Amy verdrehte die Augen, ging aber ohne zu zögern weiter in den Keller hinein. Die Luft roch muffig und abgestanden. Der Boden war kalt und Spinnweben hingen in den Ecken.
„Es kommt wohl nicht oft jemand hierher“, sagte Luca mit düsterer Stimme und ließ den Blick bedeutungsschwer durch die Gegend schweifen.
Amy öffnete eine der schweren Metalltüren, die von dem Gang abgingen. Sie leuchtete in den Raum dahinter und entdeckte eine blinkende Kühltruhe: „Natürlich kommt niemand hierher“, sagte sie spöttisch: „Hier lagern ja nur alle Vorräte.“
„Phh!“, machte Luca: „Dann spazieren wir eben durch ein langweiliges Lager und nicht durch einen Gruselkeller, deine Entscheidung!“
„Wir müssen uns ja nicht wie die Idioten in den Filmen benehmen“, warf Evelyn von hinten ein. Das zierliche Mädchen ließ Milos Arm los, um sich zu ihrer ganzen Größe aufzurichten und ihre Freunde aus blitzenden, bernsteinfarbenen Augen anzusehen: „Wollen wir hier etwas ein Affentheater abhalten, nur damit ein paar Kindsköpfe ihren Kick bekommen?“
„In erster Linie wollen wir Spaß haben“, trat Liam schlichtend dazwischen. Der Kleinste der Gruppe hatte sich würdevoll aufgerichtet: „Wir sind ein Team, oder nicht? Lasst uns nicht streiten, Freunde, sondern uns gemeinsam der Gefahr stellen!“
Wie eine Fackel reckte er seine Laserkanonen-Taschenlampe gen Decke.
„Ist ja gut, Kirk“, winkte Milo ab und warf seine langen Haare mit einer Kopfbewegung über die Schulter: „Message ist klar.“
„Lasst uns nicht miteinander, sondern Seite an Seite streiten!“, deklamierte Liam dennoch, bevor er die Taschenlampe wieder auf den Gang vor ihnen richtete: „Auf in die Schlacht!“
Luca brach plötzlich in Gelächter aus: „Hey, Leute! Wollen wir uns nicht auch einen Teamnamen geben?“
„Was schlägst du vor, Ghostbusters?“, fragte Milo.

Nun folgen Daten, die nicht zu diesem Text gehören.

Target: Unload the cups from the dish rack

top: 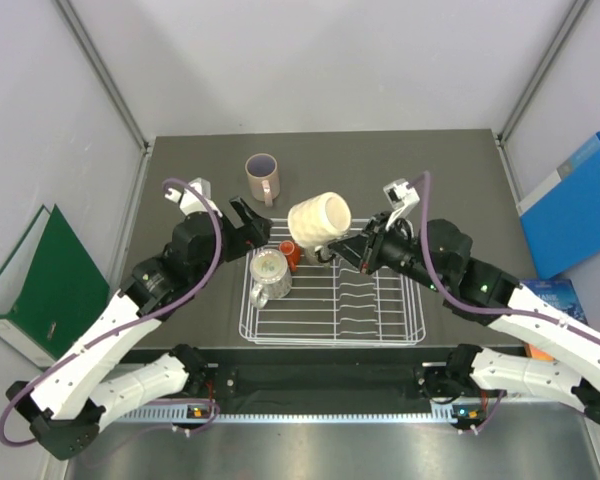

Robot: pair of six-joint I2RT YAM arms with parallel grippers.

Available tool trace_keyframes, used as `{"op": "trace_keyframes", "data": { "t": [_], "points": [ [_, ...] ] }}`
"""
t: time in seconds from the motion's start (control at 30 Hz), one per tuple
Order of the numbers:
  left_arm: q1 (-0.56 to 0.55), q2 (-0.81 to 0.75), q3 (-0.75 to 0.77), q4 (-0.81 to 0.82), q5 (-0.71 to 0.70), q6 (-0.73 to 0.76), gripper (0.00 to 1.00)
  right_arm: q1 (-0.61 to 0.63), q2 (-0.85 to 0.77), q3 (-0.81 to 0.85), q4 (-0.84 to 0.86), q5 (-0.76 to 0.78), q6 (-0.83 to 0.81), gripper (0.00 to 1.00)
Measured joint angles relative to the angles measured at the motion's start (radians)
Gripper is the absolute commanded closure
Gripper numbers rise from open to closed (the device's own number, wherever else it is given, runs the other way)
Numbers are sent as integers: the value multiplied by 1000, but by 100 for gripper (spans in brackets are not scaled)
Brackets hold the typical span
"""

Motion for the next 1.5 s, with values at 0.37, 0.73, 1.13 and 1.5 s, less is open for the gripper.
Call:
{"op": "trace_keyframes", "data": {
  "t": [0.37, 0.73, 1.13, 1.5],
  "points": [
    [0, -167, -197, 380, 141, -90, 3, -77, -51, -208, 270, -188, 161, 100],
    [0, -171, -294, 662, 303, -195, 10, -98, -78, -289, 443, -263, 264, 100],
    [1, -92, -346, 887, 555, -285, 37, -129, -85, -384, 600, -332, 362, 100],
    [1, -5, -399, 1088, 733, -360, 53, -177, -77, -433, 707, -390, 440, 100]
  ]
}}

„Wir können uns ja die Fünf Freunde nennen“, schimpfte Evelyn mit verschränkten Armen, die von der Idee nicht so begeistert schien.
„Suchen wir uns auch einen Teamruf aus und entwickeln einen geheimen Handschlag?“, fragte Liam mit leuchtenden Augen.
„Leute?“, fragte Amy, die ein paar Schritte weitergegangen war: „Wollten wir nicht vor der Lesung einen Keller erkundet haben?“
Die anderen folgten ihrer Stimme der Vernunft. Nur Luca murmelte: „Was sollen wir bei der langweiligen Lesung?“
Der Keller war nicht besonders groß. Der Gang, der hindurch führte, war vielleicht dreißig Meter lang. Genau konnte Amy es nicht sagen, denn der Gang hatte einen L-förmigen Grundriss, durch die Biegung war er nie in seiner ganzen Länge einsehbar. Ein Ende ging in die Treppe über, die sie herunter geschlichen waren, das andere Ende bildete eine verschlossene Tür.
Es gab mehrere Türen, die entweder verschlossen waren, oder zu Lagern führen. Dort standen Kühltruhen, Weinregale oder Gestelle mit Konserven. In einem solchen Raum strich Luca über den Deckel einer Kühltruhe.
„Sollen wir sie öffnen und sehen, ob eine Leiche drin ist?“, fragte er die anderen.
„Ih, nein!“, quiekte Evelyn sofort.
„Wenn wir das tun und erwischt werden, muss das Hotel uns verschwinden lassen“, murmelte Liam aufgeregt und schob sich näher an die Truhe heran.
„Warum sollten die den Raum offen lassen, wenn sie hier Leichen verstecken wollen?“, kommentierte Amy stirnrunzelnd: „Lasst den Quatsch, Leute!“
„Du traust dich nicht?“, fragte Milo sie.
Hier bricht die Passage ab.